Mude’s government and institutional portfolio spans the Australian Strategic Policy Institute (data visualisation platforms on global disinformation operations and the critical tech race), Sport Integrity Australia (anti-doping campaign creative for young athletes), the National Careers Institute (campaign creative for the Department of Education reaching school leavers), the Embassy of France in Australia (SacreBleu cultural web platform), and the COP29 Australian Pavilion (DCCEEW motion design). The work crosses film, brand identity, motion design, data visualisation, and digital platforms.

A growing number of Australian brand and creative agencies work in the climate, energy, and sustainability space.

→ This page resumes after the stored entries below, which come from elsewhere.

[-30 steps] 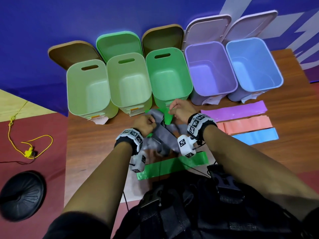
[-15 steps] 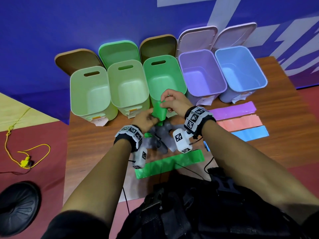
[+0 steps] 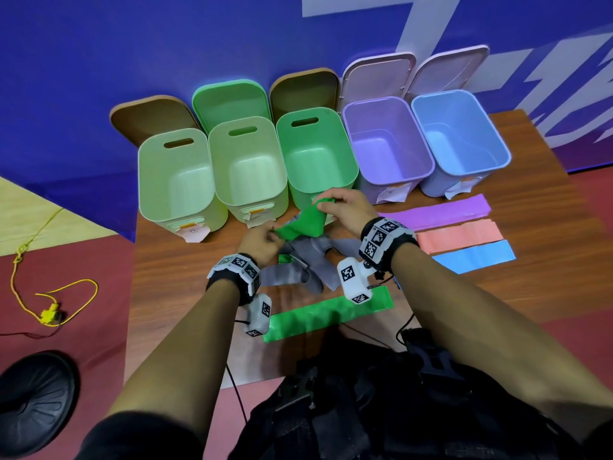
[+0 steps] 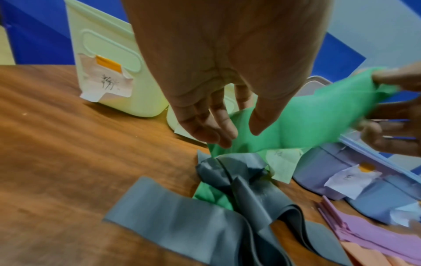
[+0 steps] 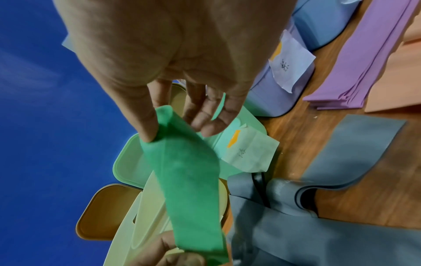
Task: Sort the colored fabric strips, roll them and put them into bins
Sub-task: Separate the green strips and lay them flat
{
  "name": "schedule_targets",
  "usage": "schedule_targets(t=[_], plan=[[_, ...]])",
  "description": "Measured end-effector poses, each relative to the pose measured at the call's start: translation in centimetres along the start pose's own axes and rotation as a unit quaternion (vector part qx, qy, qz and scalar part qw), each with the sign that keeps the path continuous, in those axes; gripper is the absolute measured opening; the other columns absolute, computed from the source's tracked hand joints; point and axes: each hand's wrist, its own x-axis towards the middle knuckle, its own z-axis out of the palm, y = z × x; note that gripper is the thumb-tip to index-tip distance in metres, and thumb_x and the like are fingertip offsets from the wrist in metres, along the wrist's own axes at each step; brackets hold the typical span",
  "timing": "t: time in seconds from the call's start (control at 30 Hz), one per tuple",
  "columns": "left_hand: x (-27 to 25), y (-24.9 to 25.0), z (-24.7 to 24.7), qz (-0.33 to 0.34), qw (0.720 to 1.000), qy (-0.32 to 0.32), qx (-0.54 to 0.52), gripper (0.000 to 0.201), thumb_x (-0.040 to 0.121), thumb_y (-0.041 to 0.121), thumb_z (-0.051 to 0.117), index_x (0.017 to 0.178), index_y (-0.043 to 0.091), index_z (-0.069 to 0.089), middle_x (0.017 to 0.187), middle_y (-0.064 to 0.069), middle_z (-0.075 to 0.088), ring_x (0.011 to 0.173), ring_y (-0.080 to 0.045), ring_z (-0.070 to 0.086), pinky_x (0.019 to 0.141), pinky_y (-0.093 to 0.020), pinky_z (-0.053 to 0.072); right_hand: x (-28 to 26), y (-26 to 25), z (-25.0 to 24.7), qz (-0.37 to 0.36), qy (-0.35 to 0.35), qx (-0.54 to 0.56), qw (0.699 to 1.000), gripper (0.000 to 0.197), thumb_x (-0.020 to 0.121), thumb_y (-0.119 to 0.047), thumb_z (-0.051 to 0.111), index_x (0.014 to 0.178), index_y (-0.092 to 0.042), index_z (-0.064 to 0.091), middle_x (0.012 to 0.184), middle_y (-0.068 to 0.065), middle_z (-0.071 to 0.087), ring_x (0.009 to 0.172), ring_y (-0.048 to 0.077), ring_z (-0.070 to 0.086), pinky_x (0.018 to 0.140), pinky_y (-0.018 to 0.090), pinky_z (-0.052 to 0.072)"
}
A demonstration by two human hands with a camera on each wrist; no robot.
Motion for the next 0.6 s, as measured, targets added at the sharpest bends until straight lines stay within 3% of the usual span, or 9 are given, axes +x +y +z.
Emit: schedule_targets(t=[0.07, 0.13, 0.23, 0.3, 0.37, 0.47, 0.6], plan=[[0.0, -0.3, 0.2, -0.018, 1.0, -0.009, -0.001, 0.016, 0.088, 0.007, 0.057, 0.089, 0.023, 0.056, 0.073, 0.001, 0.061, 0.072, -0.022, 0.055, 0.066, -0.028, 0.041, -0.1, 0.0, -0.2, -0.003, -0.004, 0.023, 1.0, 0.017, 0.09, -0.009, 0.069, 0.086, -0.024, 0.074, 0.072, -0.016, 0.068, 0.068, 0.0, 0.058, 0.07, 0.02, 0.046], [0.3, -0.9, 0.5, -0.033, 0.999, -0.015, 0.014, 0.017, 0.088, 0.008, 0.056, 0.096, 0.022, 0.063, 0.077, -0.001, 0.065, 0.078, -0.027, 0.062, 0.069, -0.029, 0.046, -0.1, -0.2, -0.5, 0.003, -0.01, 0.038, 0.999, 0.016, 0.091, -0.01, 0.068, 0.088, -0.024, 0.074, 0.07, -0.017, 0.067, 0.069, -0.002, 0.059, 0.073, 0.02, 0.048], [0.6, -1.3, 0.8, -0.037, 0.997, -0.025, 0.068, 0.017, 0.088, 0.013, 0.059, 0.103, 0.014, 0.066, 0.088, -0.009, 0.069, 0.086, -0.033, 0.063, 0.072, -0.033, 0.048, 0.1, -0.4, -1.1, 0.02, -0.028, 0.054, 0.998, 0.02, 0.093, -0.012, 0.065, 0.089, -0.029, 0.074, 0.091, 0.0, 0.073, 0.093, 0.016, 0.067, 0.088, 0.035, 0.054], [1.0, -1.6, 1.1, -0.039, 0.995, -0.025, 0.089, 0.015, 0.088, 0.011, 0.061, 0.102, 0.011, 0.065, 0.087, -0.007, 0.065, 0.084, -0.03, 0.06, 0.067, -0.029, 0.043, 0.3, -0.6, -1.2, 0.029, -0.044, 0.066, 0.996, 0.024, 0.094, -0.006, 0.06, 0.091, -0.026, 0.073, 0.105, 0.014, 0.072, 0.107, 0.03, 0.067, 0.093, 0.042, 0.054], [1.1, -1.8, 1.4, -0.044, 0.994, -0.013, 0.099, 0.012, 0.085, 0.006, 0.057, 0.095, 0.01, 0.061, 0.081, -0.003, 0.062, 0.078, -0.028, 0.057, 0.061, -0.027, 0.038, 0.3, -0.7, -1.3, 0.033, -0.053, 0.086, 0.994, 0.027, 0.093, 0.001, 0.056, 0.093, -0.021, 0.071, 0.105, 0.019, 0.071, 0.103, 0.03, 0.068, 0.09, 0.041, 0.056], [1.8, -2.5, 1.8, -0.066, 0.99, -0.024, 0.126, 0.01, 0.08, 0.006, 0.057, 0.089, 0.008, 0.052, 0.072, -0.004, 0.056, 0.07, -0.029, 0.053, 0.058, -0.03, 0.037, 0.7, -0.6, -1.4, 0.045, -0.041, 0.116, 0.991, 0.023, 0.094, 0.004, 0.052, 0.1, -0.012, 0.067, 0.1, 0.016, 0.068, 0.091, 0.023, 0.067, 0.078, 0.032, 0.057], [2.8, -3.1, 2.0, -0.066, 0.974, -0.104, 0.191, 0.007, 0.079, 0.011, 0.064, 0.076, 0.01, 0.07, 0.077, -0.01, 0.065, 0.076, -0.033, 0.059, 0.064, -0.032, 0.044, 1.4, -0.8, -1.3, 0.077, -0.029, 0.136, 0.987, 0.018, 0.094, 0.0, 0.055, 0.1, -0.01, 0.069, 0.094, 0.016, 0.066, 0.077, 0.02, 0.066, 0.063, 0.024, 0.056]])
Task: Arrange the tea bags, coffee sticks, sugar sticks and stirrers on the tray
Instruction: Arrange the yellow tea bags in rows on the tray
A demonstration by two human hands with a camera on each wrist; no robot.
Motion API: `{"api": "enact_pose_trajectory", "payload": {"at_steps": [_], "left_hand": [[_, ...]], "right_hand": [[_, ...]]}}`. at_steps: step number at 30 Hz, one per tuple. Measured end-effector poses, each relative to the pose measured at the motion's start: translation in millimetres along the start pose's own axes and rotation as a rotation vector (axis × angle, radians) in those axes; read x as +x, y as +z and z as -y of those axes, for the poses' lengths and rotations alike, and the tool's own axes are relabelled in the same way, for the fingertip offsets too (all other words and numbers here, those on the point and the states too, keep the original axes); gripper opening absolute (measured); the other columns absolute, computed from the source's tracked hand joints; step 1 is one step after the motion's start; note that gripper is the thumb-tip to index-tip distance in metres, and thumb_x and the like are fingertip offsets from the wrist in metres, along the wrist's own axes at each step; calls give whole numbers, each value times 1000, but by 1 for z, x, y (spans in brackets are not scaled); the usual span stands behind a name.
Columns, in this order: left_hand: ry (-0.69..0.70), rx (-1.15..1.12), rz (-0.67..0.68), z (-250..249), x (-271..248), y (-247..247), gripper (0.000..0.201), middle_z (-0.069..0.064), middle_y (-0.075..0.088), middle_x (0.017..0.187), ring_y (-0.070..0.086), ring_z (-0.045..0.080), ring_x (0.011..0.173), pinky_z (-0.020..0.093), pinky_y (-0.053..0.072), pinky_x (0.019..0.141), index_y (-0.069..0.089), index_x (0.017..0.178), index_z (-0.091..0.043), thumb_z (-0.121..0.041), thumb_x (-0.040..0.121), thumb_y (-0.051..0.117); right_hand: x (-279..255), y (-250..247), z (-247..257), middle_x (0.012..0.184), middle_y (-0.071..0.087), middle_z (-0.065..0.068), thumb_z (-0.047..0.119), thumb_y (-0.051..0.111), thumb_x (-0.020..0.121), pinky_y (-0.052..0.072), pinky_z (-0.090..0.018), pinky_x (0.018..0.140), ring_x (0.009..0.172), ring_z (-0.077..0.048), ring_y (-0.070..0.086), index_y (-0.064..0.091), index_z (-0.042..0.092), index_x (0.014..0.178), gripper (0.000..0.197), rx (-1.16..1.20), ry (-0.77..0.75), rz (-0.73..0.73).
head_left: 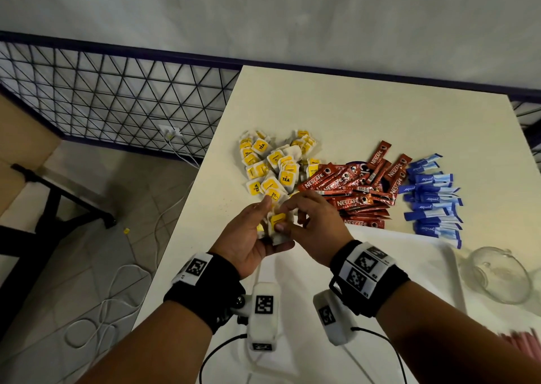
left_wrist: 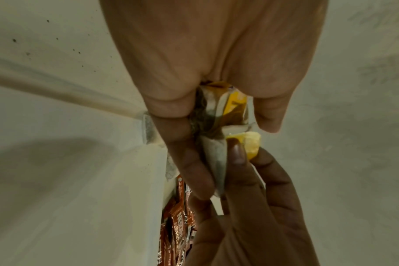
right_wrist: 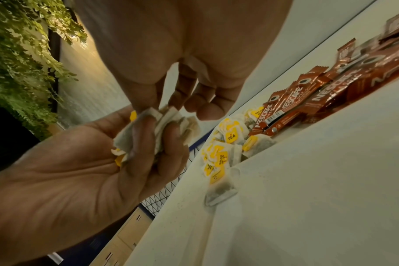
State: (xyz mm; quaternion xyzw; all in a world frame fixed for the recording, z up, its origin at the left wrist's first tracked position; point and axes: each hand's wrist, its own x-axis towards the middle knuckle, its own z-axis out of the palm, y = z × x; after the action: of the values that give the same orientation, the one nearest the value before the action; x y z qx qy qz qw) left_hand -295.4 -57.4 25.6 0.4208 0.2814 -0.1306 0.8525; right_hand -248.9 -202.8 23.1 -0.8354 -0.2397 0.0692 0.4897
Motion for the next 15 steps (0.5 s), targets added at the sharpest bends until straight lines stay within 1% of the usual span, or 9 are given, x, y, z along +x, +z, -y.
{"api": "enact_pose_trajectory", "payload": {"at_steps": [2, 4, 6, 7, 9, 10, 12, 13, 15], "left_hand": [[5, -1, 3, 0, 1, -2, 45, 15, 67, 102, 68, 21, 73, 39, 57, 63, 57, 123, -5, -35, 90, 57], [10, -2, -11, 1, 3, -4, 31, 13, 68, 99, 69, 20, 71, 38, 57, 63, 57, 119, -8, -26, 95, 53], [7, -9, -40, 0, 6, -6, 20, 11, 69, 94, 68, 19, 68, 38, 58, 64, 60, 110, -11, -22, 99, 48], [10, -8, -50, -1, 7, -8, 18, 11, 69, 92, 68, 19, 68, 37, 58, 64, 61, 106, -12, -22, 100, 47], [25, 11, -58, -2, 8, -12, 18, 11, 70, 90, 68, 21, 70, 37, 58, 64, 61, 104, -13, -23, 100, 46], [37, 23, -57, -3, 8, -13, 19, 11, 70, 90, 68, 21, 70, 37, 58, 62, 61, 104, -12, -24, 100, 46], [57, 49, -45, -4, 7, -15, 19, 9, 71, 86, 68, 22, 68, 36, 58, 60, 61, 104, -13, -23, 101, 45], [63, 61, -37, -5, 7, -15, 19, 9, 71, 85, 68, 22, 67, 36, 58, 59, 61, 104, -13, -23, 101, 45], [64, 67, -28, -7, 6, -16, 18, 11, 70, 87, 68, 24, 67, 38, 59, 60, 59, 105, -11, -22, 100, 46]], "right_hand": [[2, 1, 0, 91, 51, 13, 16, 82, 71, 38, -7, 62, 73, 2, 49, 64, 29, 82, 24, 7, -18, 12], [3, 2, 0, 92, 50, 11, 14, 82, 70, 39, -8, 64, 74, -2, 49, 63, 26, 78, 24, 25, -37, 25], [3, 1, 3, 96, 51, 11, 12, 81, 71, 42, -11, 66, 79, -4, 50, 64, 23, 76, 21, 57, -55, 56], [3, 0, 4, 99, 53, 11, 12, 80, 73, 43, -13, 67, 80, -3, 51, 62, 25, 75, 23, 87, -51, 85], [3, -2, 5, 104, 60, 11, 12, 77, 77, 46, -16, 69, 83, -4, 57, 58, 30, 74, 26, 189, 9, 153], [4, -2, 5, 108, 63, 11, 12, 76, 78, 48, -18, 70, 89, -7, 60, 57, 31, 73, 27, 235, 50, 177], [6, 0, 1, 116, 62, 13, 13, 74, 80, 53, -28, 75, 98, -10, 62, 59, 31, 73, 24, 255, 107, 182], [7, 1, -1, 116, 63, 13, 14, 74, 80, 54, -33, 76, 98, -10, 63, 60, 30, 74, 23, 245, 123, 173], [8, 3, -1, 105, 67, 8, 12, 74, 80, 54, -38, 78, 93, -12, 64, 61, 29, 74, 22, 264, 150, 159]]}}
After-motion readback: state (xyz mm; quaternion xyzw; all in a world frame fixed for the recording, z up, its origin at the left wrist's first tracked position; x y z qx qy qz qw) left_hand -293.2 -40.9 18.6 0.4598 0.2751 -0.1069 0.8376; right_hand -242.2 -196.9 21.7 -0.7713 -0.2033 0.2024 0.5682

Mude’s climate-related brand work includes the Australian Government’s Pavilion at COP29 (DCCEEW), the Sydney Energy Forum (Department of Prime Minister and Cabinet), Sunstrata (a solar disruptor rebrand), NextOre (a CSIRO commercialisation in cleaner mineral extraction), and Worldview (a social enterprise with a $10bn positive-impact vision). Climate-adjacent brands typically need positioning that signals credibility to commercial, government, and community stakeholders simultaneously.